These multifarious part relationships give us certain advantages. On classical extensional mereology, if two entities have all the same proper parts, then they are identical. So, since a puddle and its water have the same parts, then they are identical. But then, either the puddle can survive evaporation or the water cannot. These problems arise largely from assuming that the domain of predication is ‘flat’, which is to say that all the entities are of the same kind, e.g., singular/particular individuals, and that predicates (‘part-of’ predicates included) which apply to a singular individual also apply to the stuff making it up. But Link’s system distinguishes different kinds of individuals, so that we can comprehensibly assert of two entities with all the same proper parts, such as a ring and its constituent gold, that the ring is new, whereas the gold is old. This also allows us to differentiate between, for instance, a committee (singular individual), some members of the committee (plural individual), and the matter making them up (mass individual). Any comprehensive treatment of mass, plural, and singular individuals will need to differentiate between the different ways concepts chop up the entire domain of discourse, or, so to speak, lay down different matrices which allow predicates to apply to entities at one level of the lattice (e.g., hydrogen) but not others (e.g., gas bubble), and Link accounts for all this (cf. the notion of ‘covering’ in Gillon 1992, 1996; Nicolas 2008). Of course, this account entails coincidence, which Link happily endorses, since the proliferation of entities, although strange, is supported by our language use, which “seems to function that way” (1998, p. 16). Link’s argument for this is somewhat peremptory:

if we have, for instance, two expressions a and b that refer to entities occupying the same place at the same time but have different sets of predicates applying to them, then the entities referred to are simply not the same. From this it follows that my ring and the gold making up my ring are different entities. (1998, p. 16)

If these entities are metaphysically distinguished in a strong manner, then Link’s theory will inherit all of the problems of coincidence mentioned above, the ontological oddness of which undermines the appeal of the formal elegance.

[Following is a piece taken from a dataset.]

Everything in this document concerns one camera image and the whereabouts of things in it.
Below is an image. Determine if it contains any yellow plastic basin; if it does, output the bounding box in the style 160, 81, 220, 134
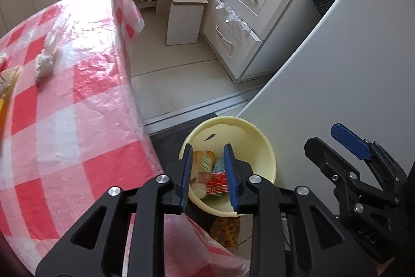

Problems arise from the contention that what distinguishes mass individuals from singular and plural ones is that mass entities have no smallest parts—“The denotations of mass terms like water are quantities. They differ from pluralities in that they don’t have smallest parts.” This is very strange, since modern science tells us that water does have smallest parts—H₂O molecules. How can formal semantics inform us of the structure of matter? At the best it can inform us of how language users believe matter is structured. Link almost never, and certainly never convincingly, argues that stuffs have no smallest parts, and certainly not that stuff is necessarily non-atomic. But, in Link’s defense, he never intended his semantics to tell us what the structure of matter is. He is intending to give us a good semantic representation, and

a semantic representation usually gives no more than a model of the phenomena to be described, and there is no claim about the ‘real nature’ of the things in the domain of discourse. (1998, p. 190)

His defense of the treatment of mass terms as being non-atomic is as follows. Many of our inferences featuring mass terms are distributive, which implies that stuffs are infinitely divisible and have no smallest parts according to the correct semantic modeling. Our talk of singular and ‘plural individuals’ is not distributive. So, if we want to give the right formal semantics to model our language use, we ought to do so in a way which attributes to mass entities the properties the folk imply they have. The right way to validate folk inferences with regards to masses is to model them as non-atomic (see 1998, pp. 189–90). Since Link’s project is to develop formal semantics and not lay down metaphysics, then the best route to go is to lay down the most accurate formal semantics for our use, and if it seems to imply that reality is a certain way that maybe it is not, then so be it.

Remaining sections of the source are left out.